I use that as well, as "first line of defense". But it doesn't always work,
for example if a patch was applied to a downstream branch while its 
upstream review was still going on, or for backports which required
conflict resolutions or context changes.

> > straightforward operation. What is crazy is having to do all this analysis.
> 
> What happens to the UUID when a patch is split in two parts?
> If a part is applied with the same UUID, that would give the false impression
> that the original full patch was applied.
> 

Presumably one would/should drop the original UUID in such a situation.
One should also not blindly trust a uuid and also perform an automated
and/or manual review. The key would be to have the ability to identify
a patch without having to search through all of them.

In practice, I use a fuzzy match on the patch subject today, followed
by another fuzzy match on the patch content. Both are expensive, even
with parallel search, especially if one has to search through 100k+
patches. The subject match is also error prone - a computer has a
diffferent opinion about "match" than the human brain, and a seemingly
innocent subject change may result in a complete mismatch. Also, yes,
there may be multiple patches with the same or almost the same subject.
The ability to replace or at least augment that part of the search
with a uuid match would be extremely helpful.

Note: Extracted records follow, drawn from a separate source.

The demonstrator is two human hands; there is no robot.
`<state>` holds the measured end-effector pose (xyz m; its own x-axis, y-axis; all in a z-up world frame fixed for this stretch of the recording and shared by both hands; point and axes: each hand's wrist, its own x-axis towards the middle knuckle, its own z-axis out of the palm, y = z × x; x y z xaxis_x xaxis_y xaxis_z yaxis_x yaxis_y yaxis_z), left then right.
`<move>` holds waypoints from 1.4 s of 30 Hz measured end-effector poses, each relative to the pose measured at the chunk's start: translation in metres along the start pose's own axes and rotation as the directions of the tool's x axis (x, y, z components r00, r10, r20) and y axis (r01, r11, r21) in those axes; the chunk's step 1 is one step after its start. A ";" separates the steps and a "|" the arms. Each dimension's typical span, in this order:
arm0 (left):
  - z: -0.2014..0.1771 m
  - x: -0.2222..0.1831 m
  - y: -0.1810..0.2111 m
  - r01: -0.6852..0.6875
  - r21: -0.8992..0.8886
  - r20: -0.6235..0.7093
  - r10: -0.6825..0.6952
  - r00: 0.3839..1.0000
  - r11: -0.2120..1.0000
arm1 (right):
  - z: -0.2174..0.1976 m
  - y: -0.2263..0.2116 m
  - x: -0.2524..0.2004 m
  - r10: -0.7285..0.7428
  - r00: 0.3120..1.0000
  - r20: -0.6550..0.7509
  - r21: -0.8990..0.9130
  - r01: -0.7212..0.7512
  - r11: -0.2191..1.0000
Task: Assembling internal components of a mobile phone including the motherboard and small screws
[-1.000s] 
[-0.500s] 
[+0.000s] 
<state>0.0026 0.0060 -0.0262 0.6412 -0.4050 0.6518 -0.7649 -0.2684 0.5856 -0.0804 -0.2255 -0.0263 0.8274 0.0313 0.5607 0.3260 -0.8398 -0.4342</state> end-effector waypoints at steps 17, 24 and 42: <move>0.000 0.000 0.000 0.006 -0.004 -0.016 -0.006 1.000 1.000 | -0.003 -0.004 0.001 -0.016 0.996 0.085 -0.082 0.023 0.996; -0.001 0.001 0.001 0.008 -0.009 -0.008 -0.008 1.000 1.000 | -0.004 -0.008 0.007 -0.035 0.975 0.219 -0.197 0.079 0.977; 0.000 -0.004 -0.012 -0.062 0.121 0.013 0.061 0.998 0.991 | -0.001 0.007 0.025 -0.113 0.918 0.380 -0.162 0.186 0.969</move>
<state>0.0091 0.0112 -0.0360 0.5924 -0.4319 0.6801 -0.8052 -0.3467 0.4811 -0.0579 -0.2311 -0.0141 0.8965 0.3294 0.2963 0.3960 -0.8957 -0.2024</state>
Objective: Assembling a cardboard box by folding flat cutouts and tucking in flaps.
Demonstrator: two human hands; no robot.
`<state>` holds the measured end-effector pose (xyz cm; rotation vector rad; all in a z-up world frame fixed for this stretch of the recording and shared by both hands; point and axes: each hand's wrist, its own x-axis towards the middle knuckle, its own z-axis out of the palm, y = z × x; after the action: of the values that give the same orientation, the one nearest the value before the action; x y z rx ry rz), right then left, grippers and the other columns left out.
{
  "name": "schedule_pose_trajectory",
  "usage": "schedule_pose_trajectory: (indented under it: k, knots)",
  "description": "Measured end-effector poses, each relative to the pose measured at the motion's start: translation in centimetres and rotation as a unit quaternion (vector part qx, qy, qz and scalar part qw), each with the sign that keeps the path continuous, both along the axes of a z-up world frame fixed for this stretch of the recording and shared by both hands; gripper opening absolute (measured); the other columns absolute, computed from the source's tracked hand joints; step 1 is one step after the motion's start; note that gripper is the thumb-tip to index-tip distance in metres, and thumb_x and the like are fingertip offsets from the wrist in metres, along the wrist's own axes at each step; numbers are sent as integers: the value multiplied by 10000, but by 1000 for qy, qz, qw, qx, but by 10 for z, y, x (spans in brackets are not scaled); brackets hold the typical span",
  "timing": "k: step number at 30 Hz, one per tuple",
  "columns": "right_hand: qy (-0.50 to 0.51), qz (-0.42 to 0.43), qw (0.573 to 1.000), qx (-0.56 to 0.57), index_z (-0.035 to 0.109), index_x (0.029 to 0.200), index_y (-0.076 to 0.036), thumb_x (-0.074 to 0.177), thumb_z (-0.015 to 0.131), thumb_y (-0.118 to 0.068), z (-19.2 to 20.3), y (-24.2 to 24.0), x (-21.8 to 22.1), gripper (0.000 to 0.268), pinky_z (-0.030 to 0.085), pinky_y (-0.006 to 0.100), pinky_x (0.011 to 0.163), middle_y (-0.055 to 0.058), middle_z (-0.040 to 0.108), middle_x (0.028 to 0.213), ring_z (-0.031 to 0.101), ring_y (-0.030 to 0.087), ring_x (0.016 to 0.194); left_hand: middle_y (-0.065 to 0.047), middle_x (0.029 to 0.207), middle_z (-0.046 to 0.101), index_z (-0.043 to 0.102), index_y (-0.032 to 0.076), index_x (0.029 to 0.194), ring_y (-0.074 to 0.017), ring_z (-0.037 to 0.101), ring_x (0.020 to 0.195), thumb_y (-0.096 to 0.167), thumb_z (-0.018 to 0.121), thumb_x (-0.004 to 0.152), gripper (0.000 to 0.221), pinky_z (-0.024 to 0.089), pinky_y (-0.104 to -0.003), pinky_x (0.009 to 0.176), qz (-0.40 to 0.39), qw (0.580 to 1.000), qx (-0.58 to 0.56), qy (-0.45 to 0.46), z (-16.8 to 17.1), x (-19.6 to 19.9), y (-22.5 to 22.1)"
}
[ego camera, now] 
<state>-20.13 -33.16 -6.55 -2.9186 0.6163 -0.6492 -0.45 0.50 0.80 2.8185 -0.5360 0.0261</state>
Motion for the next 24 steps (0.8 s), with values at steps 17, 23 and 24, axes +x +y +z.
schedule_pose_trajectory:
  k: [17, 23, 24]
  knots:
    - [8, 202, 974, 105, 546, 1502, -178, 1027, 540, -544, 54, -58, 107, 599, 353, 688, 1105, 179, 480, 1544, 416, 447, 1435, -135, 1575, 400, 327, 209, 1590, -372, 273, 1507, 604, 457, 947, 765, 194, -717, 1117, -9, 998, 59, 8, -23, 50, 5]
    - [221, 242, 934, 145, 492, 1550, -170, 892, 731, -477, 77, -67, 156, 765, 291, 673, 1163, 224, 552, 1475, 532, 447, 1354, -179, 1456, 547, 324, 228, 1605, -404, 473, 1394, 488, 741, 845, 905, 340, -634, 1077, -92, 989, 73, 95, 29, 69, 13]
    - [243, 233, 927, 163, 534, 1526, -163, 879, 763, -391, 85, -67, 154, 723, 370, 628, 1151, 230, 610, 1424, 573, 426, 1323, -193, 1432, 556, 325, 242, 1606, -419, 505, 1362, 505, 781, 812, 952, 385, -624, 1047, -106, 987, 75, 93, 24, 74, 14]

> At least rebasing (using git rebase) your submissions against upstream will
> keep the part that still hasn't been applied.
> 

Unfortunately, a straight rebase doesn't work for a number of reasons.
In a nutshell we have too many local patches to deal with, in too many
areas of the kernel. Also, the deviation from upstream is in almost all
cases not what we want or need if a downstream patch differs from its
upstream version. We have to use a more intelligent (guided) approach.

Guenter